▶ _Instructions for the task_
In the data below, find each line that contains the word "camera" and copy it.

[Collection entries]
§ §
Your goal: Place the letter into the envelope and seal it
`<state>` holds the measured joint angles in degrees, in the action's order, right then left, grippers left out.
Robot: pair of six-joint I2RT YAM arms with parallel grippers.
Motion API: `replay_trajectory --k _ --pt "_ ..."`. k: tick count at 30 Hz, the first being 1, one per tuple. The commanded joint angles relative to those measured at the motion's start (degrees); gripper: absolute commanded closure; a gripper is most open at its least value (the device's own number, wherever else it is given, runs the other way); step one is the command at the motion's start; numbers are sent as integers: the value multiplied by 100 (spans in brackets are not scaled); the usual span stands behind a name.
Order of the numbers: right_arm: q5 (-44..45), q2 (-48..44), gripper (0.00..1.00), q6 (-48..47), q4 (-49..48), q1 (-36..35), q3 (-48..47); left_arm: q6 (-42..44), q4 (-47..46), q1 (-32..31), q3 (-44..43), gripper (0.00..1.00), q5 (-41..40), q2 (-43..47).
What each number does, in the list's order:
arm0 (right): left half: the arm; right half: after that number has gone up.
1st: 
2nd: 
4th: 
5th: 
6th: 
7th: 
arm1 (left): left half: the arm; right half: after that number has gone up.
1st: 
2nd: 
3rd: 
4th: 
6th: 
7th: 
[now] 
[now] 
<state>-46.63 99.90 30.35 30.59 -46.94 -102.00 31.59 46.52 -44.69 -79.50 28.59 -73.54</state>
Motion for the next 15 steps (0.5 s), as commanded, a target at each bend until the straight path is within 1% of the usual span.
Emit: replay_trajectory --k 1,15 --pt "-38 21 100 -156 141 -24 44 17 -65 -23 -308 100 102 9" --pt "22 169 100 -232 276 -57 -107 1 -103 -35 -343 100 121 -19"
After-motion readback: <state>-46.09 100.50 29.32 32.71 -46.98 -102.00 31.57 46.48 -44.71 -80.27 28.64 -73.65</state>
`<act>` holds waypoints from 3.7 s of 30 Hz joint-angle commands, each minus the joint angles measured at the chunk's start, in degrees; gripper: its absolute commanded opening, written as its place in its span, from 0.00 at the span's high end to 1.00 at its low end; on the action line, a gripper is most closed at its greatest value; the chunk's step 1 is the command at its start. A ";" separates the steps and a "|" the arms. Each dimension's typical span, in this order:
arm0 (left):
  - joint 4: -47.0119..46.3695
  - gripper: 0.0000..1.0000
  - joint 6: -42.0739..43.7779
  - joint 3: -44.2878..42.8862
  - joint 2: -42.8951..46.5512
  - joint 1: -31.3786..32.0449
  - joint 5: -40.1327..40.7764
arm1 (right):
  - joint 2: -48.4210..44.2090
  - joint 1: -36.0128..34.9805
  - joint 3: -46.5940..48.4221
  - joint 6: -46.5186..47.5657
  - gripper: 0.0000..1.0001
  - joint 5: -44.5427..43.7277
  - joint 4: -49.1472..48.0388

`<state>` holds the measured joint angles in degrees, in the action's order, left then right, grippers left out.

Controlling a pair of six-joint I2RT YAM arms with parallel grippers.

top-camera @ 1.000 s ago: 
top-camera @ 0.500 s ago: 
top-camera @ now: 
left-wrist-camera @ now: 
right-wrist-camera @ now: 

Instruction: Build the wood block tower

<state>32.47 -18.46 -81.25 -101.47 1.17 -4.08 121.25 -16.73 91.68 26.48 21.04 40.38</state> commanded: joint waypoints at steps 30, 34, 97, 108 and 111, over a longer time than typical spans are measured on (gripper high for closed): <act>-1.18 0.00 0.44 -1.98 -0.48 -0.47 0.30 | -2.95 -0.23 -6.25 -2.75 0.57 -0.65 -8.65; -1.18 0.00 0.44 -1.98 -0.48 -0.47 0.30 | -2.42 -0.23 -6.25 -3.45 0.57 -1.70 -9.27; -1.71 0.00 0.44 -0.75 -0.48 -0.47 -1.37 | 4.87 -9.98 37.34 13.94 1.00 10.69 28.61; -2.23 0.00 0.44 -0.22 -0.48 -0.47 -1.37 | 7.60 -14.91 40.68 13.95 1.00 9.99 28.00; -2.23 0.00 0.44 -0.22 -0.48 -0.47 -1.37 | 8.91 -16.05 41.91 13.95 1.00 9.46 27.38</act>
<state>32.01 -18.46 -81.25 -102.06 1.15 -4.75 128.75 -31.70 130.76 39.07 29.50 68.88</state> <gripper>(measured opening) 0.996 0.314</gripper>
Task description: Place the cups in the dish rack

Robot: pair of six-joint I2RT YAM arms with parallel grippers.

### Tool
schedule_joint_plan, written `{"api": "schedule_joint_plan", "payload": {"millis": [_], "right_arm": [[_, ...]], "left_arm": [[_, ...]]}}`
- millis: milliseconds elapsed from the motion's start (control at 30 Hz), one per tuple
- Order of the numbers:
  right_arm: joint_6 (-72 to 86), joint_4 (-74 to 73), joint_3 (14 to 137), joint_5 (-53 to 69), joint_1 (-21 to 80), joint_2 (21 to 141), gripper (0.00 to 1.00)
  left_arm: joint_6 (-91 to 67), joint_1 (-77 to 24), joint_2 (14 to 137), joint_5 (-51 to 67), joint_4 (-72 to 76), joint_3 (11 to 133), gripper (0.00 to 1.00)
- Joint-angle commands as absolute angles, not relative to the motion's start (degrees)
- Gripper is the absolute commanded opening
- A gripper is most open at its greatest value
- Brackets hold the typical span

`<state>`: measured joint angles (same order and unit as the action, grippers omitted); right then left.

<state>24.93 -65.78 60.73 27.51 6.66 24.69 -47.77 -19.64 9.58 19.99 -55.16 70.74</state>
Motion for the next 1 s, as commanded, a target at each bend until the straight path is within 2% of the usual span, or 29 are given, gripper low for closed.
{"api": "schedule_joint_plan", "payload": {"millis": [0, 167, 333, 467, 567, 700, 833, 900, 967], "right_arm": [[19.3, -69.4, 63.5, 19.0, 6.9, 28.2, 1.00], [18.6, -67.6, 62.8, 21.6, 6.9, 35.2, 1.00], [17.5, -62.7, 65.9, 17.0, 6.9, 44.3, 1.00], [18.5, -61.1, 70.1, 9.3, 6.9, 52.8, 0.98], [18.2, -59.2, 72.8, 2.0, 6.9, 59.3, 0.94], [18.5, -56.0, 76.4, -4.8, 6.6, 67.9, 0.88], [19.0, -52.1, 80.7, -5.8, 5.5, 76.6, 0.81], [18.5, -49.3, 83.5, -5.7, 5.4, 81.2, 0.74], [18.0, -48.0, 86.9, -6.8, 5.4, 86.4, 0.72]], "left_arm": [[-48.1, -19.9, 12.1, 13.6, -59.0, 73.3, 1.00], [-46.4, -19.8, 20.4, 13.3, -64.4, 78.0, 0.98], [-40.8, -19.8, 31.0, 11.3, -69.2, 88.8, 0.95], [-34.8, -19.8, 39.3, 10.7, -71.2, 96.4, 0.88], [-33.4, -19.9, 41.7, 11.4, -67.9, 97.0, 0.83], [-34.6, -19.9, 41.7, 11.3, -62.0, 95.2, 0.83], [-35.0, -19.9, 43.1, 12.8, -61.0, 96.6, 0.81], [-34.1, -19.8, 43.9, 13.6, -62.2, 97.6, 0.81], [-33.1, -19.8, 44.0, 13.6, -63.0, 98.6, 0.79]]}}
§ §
▶ _Solution below_
top-camera @ 1.000 s ago: 
top-camera @ 0.500 s ago: 
top-camera @ now: 
left-wrist-camera @ now: 
right-wrist-camera @ now: 

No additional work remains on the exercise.